Dass die russische Marine die Schiffe ziehen lassen muss, liegt nach den Worten von Isik an der erfolgreichen ukrainischen Taktik gegen die Schwarzmeerflotte. „Die Ukraine hat zwar kaum eine eigene Marine, verbindet aber den klugen Einsatz landgestützter Lenkraketen mit dem von Flugdrohnen und extrem gefährlichen Wasserdrohnen“, sagte Isik. Das diene der Abschreckung und ziele auf den „Kampfwillen“ der Russen, fügte er hinzu. Vorige Woche beschoss die Ukraine das Hauptquartier der russischen Schwarzmeerflotte mit Raketen. 

Die Uno begrüßte den neuen Seekorridor, der für die ukrainische Exportwirtschaft zu einem wichtigen Instrument werden könnte: China hat nach Medienberichten bei der Ukraine mehrere Hunderttausend Tonnen Futtermais bestellt, die durch den neuen Korridor verschifft werden sollen. „Die Ukraine hat die Situation im Schwarzen Meer verändert – und zwar, ohne Kompromisse mit Russland einzugehen“, sagt Isik. 

Die Türkei ist skeptisch

In der Türkei trifft der neue Korridor auf Skepsis. Ankara argumentiert, die Sicherheit der Schiffe sei nicht garantiert. Eine Zusammenarbeit mit Russland sei unerlässlich. Unter dem Druck der USA und als Staat, der zwischen Russland und der Ukraine neutral bleiben will, kann die Türkei den ukrainischen Korridor aber nicht ablehnen. 

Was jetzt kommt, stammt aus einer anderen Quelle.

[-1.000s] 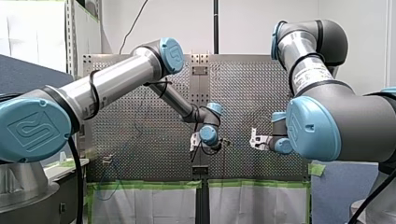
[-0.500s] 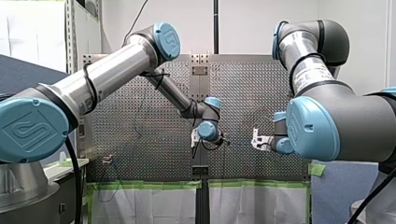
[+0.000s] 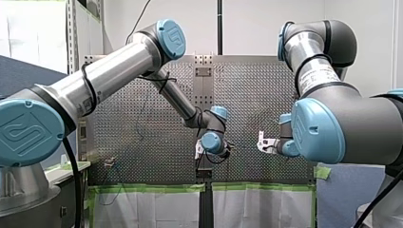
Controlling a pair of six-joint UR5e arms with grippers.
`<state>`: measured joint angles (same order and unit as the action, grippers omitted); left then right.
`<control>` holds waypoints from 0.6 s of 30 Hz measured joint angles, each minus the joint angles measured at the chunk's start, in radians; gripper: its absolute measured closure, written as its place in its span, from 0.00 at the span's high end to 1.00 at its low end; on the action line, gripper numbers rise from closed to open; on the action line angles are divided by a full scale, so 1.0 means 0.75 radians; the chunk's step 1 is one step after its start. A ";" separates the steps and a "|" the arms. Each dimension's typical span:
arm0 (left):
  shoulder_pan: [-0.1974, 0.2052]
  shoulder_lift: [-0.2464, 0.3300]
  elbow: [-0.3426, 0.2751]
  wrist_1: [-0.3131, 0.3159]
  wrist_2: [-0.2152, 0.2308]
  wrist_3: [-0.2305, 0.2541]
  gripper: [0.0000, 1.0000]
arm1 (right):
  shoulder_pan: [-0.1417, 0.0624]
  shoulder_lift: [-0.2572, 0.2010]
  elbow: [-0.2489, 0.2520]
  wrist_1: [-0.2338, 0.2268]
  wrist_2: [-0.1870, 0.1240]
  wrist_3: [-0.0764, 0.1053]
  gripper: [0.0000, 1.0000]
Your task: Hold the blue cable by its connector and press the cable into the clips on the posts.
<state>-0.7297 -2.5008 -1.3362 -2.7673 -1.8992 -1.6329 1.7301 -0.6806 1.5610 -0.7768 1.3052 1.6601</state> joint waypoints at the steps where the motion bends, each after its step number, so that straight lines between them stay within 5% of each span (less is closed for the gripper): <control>1: -0.004 0.000 -0.002 0.003 0.000 0.000 1.00 | 0.000 0.000 0.000 0.000 0.000 0.000 0.00; 18: -0.030 0.009 -0.006 0.137 -0.044 -0.001 1.00 | -0.001 0.000 0.001 -0.004 -0.001 0.004 0.00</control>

Wie die Uno will sich Präsident Recep Tayyip Erdogan weiterhin dafür einsetzen, den ursprünglichen Getreidedeal neu zu beleben. Russland sei kein Land, das man ignorieren könne, sagte er vor wenigen Tagen. Nach seinem Besuch bei der UN-Vollversammlung in New York beklagte Erdogan vor türkischen Journalisten, er habe bei anderen Spitzenpolitikern „eine negative Haltung“ gegenüber Kremlchef Wladimir Putin festgestellt, mit der er nicht einverstanden sei. 

Erdogan und Putin hatten Anfang September einen eigenen Getreide-Deal vereinbart. Danach will Russland eine Million Tonnen Getreide in die Türkei liefern, wo sie zu Mehl verarbeitet und weiterexportiert werden sollen; bezahlen soll das Emirat Katar. Bisher sind die russischen Getreidefrachter nicht in der Türkei angekommen.